Polaris Dynamix adjuster - also a dashboard compression adjuster, the Dynamix comes with the preset settings of Comfort, Sport, Firm.
Can-Am Smart Shox - offers the choice between Comfort, Sport, and Sport+ settings with a switch from the dashboard.
The last two, i.e., the Dynamix and the Smart Shox, come with extra ‘brains’ –– or semi-active suspension technology –– that automatically make internal shock adjustments on the fly in order to compensate for turns, and acceleration or deceleration, for example –– all without any required user input. As a result, it allows the compression levels of your FOX Shocks to be adjusted rapidly according to different sensors to respond to a variety of situations automatically.
For more information on the comparison between Dynamix and Smart Shox, check out our video:
High speed = big hits and fast shaft speeds; Low speed = small hits and slower shaft speeds.
Righty-tighty (clockwise) always stiffens the system
Rebound refers to the way in which the shock and vehicle rebound after compression, such as following a landing from a jump. Adding rebound stiffens the system and adds more resistance, thus slowing down the rebound or shock extension. Some FOX shocks have a rebound adjuster and some don’t, while no Walker Evans shocks do.
To illustrate, if after driving over a small jump the back ends bounces up too much, then slow the back rebound down. If, on the other hand, the front end bounces when you land, slow down the front rebound a little. While sometimes the case with compression as well, rebound is often the culprit for vehicle bucking, too.
Ideally, the vehicle should land and recover once –– not bounce two or three times afterward –– and should do so level (i.e., the front and back end respond with equal rebound). Once you’ve dialed it in and tested it a few more times to ensure that’s the case, your rebound is good to go.
General Rebound Advice
For rebound adjustment, when you turn it to the right, you’re adding rebound or slowing down the shock extension.
In the whoops, a little faster rebound is better. In the dunes, you’ll want to add a little bit of rebound to handle landings and g-outs. For rock crawling, you’ll want to have a lot of rebound in it because you don’t want it to bounce off the rocks; you want it to settle into them.
But a lot of it is personal preference.
We just want you to know what each adjustment does so you can dial it in exactly how you want.
Shock Therapy can help with more advanced tuning:
By customizing the internal valving of your shocks to facilitate different compression and rebound characteristics, we can tune your vehicle to respond exactly how you need it to with our Ride Improvement System (RIS).
If you'd like to learn more about suspension tuning, take a look at our YouTube channel and subscribe for more tips to come.

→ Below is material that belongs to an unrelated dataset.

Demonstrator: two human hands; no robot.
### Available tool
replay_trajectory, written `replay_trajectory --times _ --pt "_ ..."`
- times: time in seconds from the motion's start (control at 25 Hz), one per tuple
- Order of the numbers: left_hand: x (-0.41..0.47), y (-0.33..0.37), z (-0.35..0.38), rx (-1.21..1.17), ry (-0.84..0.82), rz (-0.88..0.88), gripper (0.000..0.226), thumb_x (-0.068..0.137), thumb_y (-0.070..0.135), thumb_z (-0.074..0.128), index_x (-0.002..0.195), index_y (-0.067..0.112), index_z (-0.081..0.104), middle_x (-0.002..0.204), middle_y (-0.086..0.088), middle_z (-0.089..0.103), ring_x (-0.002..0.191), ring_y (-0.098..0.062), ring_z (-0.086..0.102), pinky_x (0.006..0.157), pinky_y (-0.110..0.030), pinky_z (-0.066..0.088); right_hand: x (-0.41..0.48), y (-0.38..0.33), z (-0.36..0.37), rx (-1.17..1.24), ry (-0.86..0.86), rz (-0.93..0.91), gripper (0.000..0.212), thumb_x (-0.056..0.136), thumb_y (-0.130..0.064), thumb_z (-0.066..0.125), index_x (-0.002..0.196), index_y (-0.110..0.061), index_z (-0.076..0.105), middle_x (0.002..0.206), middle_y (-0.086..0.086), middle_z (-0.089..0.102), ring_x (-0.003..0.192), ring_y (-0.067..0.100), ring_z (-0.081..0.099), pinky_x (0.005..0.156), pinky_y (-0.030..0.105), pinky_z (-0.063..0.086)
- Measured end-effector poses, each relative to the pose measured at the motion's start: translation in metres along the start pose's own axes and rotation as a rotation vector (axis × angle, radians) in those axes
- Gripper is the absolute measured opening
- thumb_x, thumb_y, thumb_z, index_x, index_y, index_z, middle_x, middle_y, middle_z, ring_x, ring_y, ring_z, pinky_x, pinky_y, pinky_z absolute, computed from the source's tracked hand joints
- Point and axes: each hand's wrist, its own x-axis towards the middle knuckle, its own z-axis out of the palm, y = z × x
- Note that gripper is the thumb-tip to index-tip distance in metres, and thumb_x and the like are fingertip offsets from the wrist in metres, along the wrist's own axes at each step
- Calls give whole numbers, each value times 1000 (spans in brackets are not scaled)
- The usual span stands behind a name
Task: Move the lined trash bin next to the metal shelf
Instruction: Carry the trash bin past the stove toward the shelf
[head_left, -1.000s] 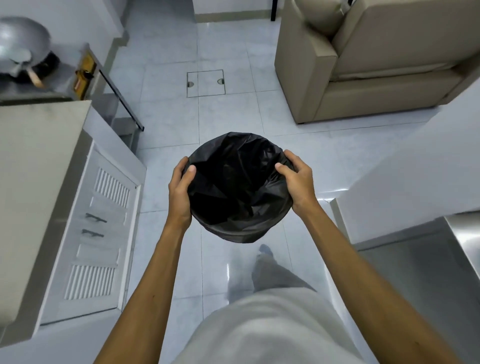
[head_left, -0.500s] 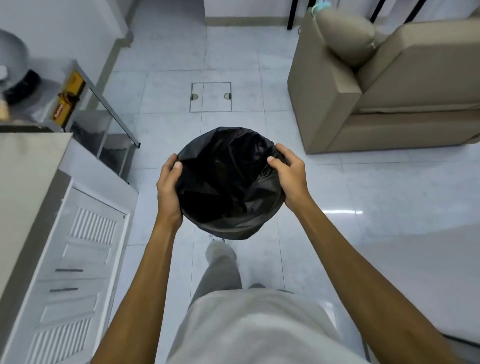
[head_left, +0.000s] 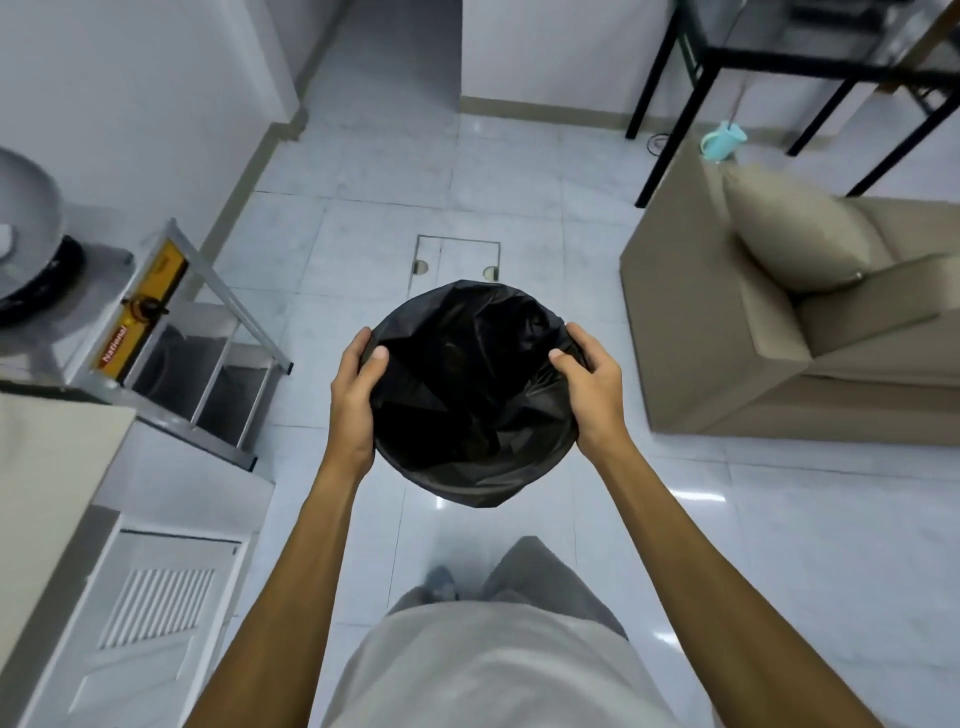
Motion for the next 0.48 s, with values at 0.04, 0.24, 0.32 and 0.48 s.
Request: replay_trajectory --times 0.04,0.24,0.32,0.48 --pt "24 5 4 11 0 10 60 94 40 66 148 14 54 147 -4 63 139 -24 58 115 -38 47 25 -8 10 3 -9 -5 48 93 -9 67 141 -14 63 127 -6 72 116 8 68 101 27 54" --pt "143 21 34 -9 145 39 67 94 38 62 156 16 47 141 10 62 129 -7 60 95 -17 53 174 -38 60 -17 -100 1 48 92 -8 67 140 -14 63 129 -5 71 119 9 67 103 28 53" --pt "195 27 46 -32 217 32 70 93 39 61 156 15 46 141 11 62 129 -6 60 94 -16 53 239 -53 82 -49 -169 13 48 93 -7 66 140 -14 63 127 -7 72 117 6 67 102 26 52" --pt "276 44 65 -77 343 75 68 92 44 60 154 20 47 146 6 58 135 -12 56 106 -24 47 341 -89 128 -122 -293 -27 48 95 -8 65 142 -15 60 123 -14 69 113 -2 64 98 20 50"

The Future of Suspension Adjustment
Just as the market has shifted away from the unnecessarily complex adjustability of manual systems with varying clicks and turns to get the desired outcome, we see the market moving even further in the direction of dashboard/electronic controllability with pre-set settings. Nonetheless, hopefully the industry will evolve beyond imprecise settings such as ‘soft’ or ‘hard’ –– and instead adopt more scenario-specific presets for dune riding, the desert, trails, rock crawling, or any other relevant situation.